Again, this is a platformer, so you should damn-well expect some difficult platforming instances. You will die—a lot—but that’s perfectly fine. Why? Because practice makes perfect, damn it. But beyond that, you learn through playing Never Alone that death isn’t the end. It’s merely a segue into another portion of your existence. At least, that’s something shared by the game’s narrative, which was crafted with the help of the Iñupiaq people. In addition to shaping the storyline, which is actually based on one of their own legends, they appear throughout the game in documentary-style vignettes.

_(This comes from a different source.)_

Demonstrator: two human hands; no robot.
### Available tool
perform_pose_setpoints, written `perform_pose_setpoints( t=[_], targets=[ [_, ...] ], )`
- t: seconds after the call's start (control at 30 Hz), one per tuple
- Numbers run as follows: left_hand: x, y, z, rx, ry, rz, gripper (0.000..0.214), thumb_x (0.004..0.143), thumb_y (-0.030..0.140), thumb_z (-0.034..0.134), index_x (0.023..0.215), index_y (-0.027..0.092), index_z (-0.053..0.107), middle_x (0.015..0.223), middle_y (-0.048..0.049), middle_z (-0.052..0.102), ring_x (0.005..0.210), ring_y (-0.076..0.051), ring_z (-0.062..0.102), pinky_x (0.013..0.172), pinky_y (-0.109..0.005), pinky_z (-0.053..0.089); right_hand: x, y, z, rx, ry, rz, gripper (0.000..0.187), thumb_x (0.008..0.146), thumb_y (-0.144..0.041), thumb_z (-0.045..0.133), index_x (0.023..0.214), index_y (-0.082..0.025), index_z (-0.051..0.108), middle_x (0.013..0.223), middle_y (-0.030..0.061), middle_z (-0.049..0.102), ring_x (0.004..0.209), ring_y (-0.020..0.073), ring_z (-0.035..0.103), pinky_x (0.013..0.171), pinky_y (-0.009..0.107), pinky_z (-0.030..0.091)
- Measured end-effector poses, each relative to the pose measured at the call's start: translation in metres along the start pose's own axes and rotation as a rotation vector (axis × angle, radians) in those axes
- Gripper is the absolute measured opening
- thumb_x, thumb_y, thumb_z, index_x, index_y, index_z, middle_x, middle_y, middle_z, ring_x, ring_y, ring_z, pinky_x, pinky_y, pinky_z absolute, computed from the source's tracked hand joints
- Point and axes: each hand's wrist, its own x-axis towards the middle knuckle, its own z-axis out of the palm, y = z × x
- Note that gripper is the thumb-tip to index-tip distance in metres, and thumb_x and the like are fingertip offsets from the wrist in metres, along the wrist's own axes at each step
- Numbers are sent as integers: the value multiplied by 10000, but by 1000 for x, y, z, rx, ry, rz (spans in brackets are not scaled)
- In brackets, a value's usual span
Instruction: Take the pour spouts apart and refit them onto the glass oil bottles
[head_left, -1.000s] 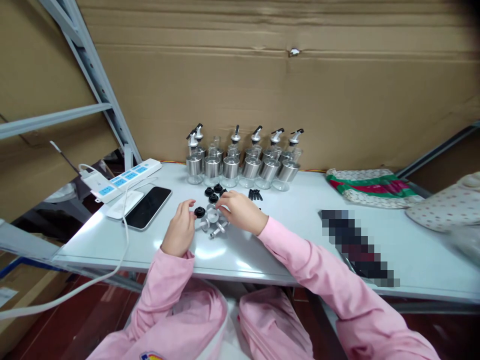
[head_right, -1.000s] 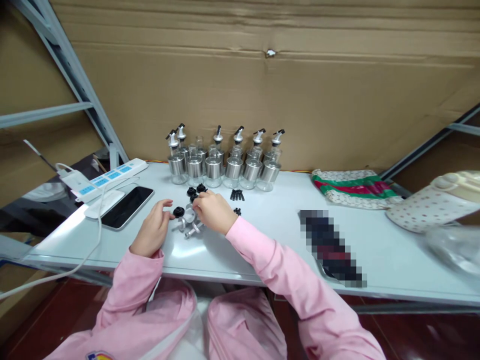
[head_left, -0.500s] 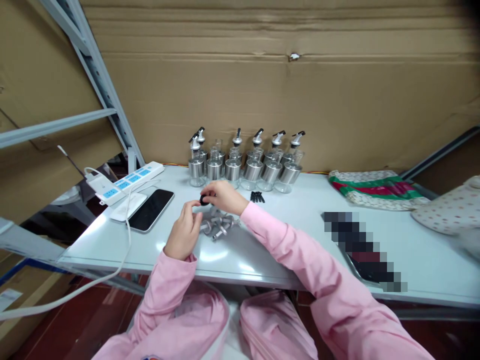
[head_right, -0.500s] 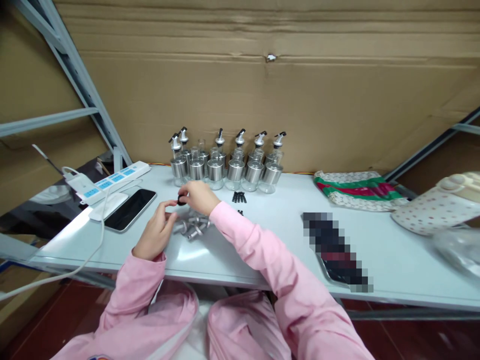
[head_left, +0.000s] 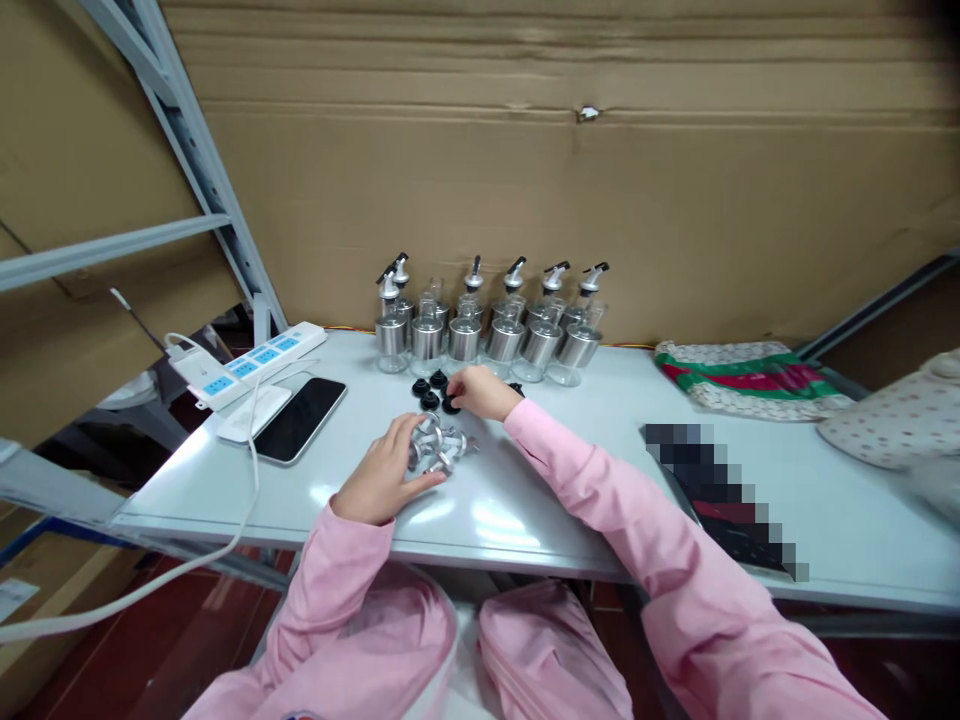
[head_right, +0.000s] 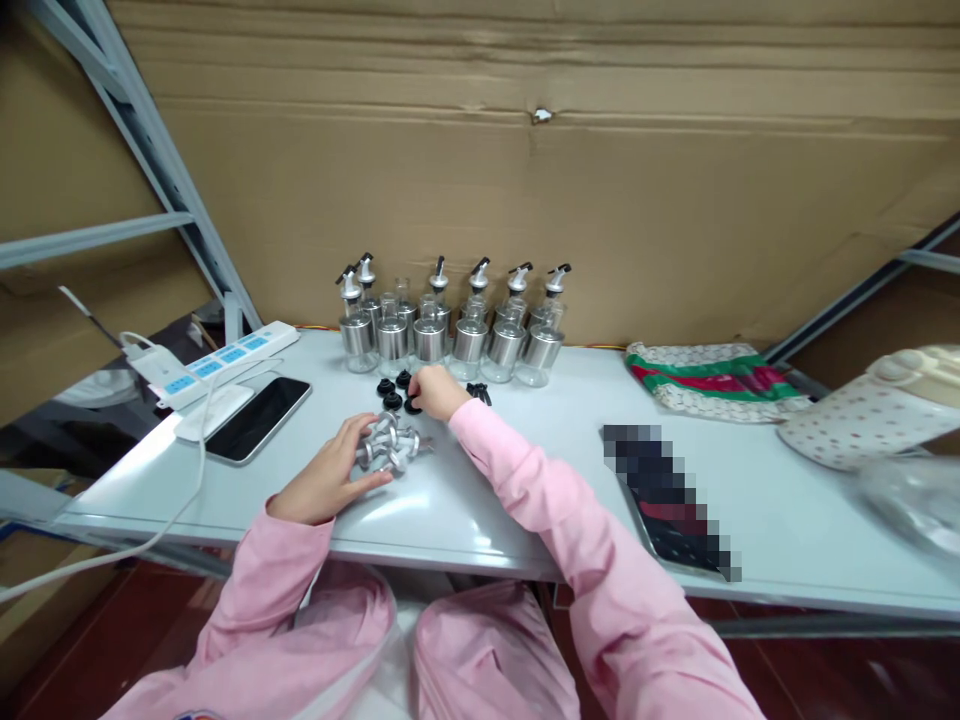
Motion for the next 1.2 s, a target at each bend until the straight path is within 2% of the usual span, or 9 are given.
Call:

It’s through these video clips that you learn more about the Iñupiaq, the game, and (if you’re open-minded enough) life in general.

While I must admit that the videos were certainly educational and simply wonderful to watch, they weren’t the cause of the tears referenced in this article’s title. No, that occurred elsewhere in the game, at a point I would rather not tell you about so as not to spoil anything. But when it happens? Yeesh. I hope you at least get choked up, if not shed a tear or two, because the game deserves it. And shit, man, it’s OK to cry. Promise.

Alright, so, should I play the game?

Yes, yes, a thousand times yes. I think it’s worth the $14.99 price tag, but I don’t blame you if you hold out for a discounted price in the (hopefully) near future.